「おはようございます」事務所に着くと先に出社している男性社員に挨拶を済ませ自分の席に着く。
机の一番下の引き出しを開けるとクッキーやお煎餅などのおやつが詰め込まれている。
そこにバッグを押し込むと机の上に乱雑に置かれた伝票に目をやった。
請求書、領収書、見積書・・・様々な書類が積み上げられている。
「はぁ、また今日も・・・ちょっとは分けて置いてくれてもいいよね」思わずポツリと呟く。
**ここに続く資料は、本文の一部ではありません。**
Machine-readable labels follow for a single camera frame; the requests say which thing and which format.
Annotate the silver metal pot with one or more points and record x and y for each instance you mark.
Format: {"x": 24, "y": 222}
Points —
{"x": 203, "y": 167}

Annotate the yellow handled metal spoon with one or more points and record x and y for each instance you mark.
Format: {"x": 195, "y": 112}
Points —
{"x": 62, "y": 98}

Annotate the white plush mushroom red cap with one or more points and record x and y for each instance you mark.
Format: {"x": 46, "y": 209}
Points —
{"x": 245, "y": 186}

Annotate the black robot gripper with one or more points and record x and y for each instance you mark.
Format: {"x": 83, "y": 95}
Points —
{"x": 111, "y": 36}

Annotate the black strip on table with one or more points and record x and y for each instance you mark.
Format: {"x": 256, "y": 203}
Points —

その声を聞いた隣の男性社員飯田28才が夏希に声をかけた。
「いつもすみません、みんながさつで。一ノ瀬さんが仕事しやすいようにもうちょっと気を付けてくれたらいいんですけど・・・」
自分がやった事でもないのに申し訳なさそうにペコリと頭を下げた。
「あっ、聞かれちゃった?いいのいいの、飯田くんはいつもちゃんとしてくれてるから」
夏希は一回り近く下の飯田を弟のように思っていた。
「あっ、そうだ。もうすぐ恒例のバーベキューですよ。今年は海だって言ってましたけど。一ノ瀬さんは何人で参加します?」
飯田は楽しそうに夏希に問いかけた。
「んー、うちは私一人かな。去年から子供も来なくなっちゃったしね。もう私と遊ぶより子供同士で遊んでた方が楽しいみたいで」
伝票を整理しながら夏希は答えた。
「そっか、去年来なかったですもんね。ご主人は?連れてきても大丈夫ですよ?」
「いやー、うちの旦那はね・・・私になんて興味無いから」
夏希の表情がほんの一瞬曇った。
「じゃあ弾けちゃいましょ!一ノ瀬さん、泳ぎましょうよ!水着!持ってきて下さいね!ビキニですよビキニ!」
飯田は夏希の涼しげな横顔と突き出した大きな胸を交互に見ながら興奮して捲し立てた。
「えーこの歳でビキニ?ヤバイでしょ。かえって怒られるわ」
笑いながらはぐらかそうとする夏希。
「いやいや、似合わない訳無いですよ。それに言ってましたよね?たしか。学生時代に水泳部だったって」
「あれ?その話しちゃったっけ?失敗したな~」
以前会話の流れでほんの少し話した事を覚えていてくれたことに少し嬉しくなった。
「じゃあ着ちゃう?って言うかまず買わなきゃ。みんなには内緒にしといてよ?」
恥ずかしさで飯田の顔を見られず伝票を整理しながら小さな声で答えた。
【あ~あ、変な流れになっちゃったな。ビキニか・・・もう10年以上着てないよね、まだ大丈夫かな?とりあえず後で見に行こうか】
机に向かいながら砂浜でビキニを着ている自分の姿を想像し口元に笑みを浮かべる夏希の横顔を隣の席で飯田が眺めていた。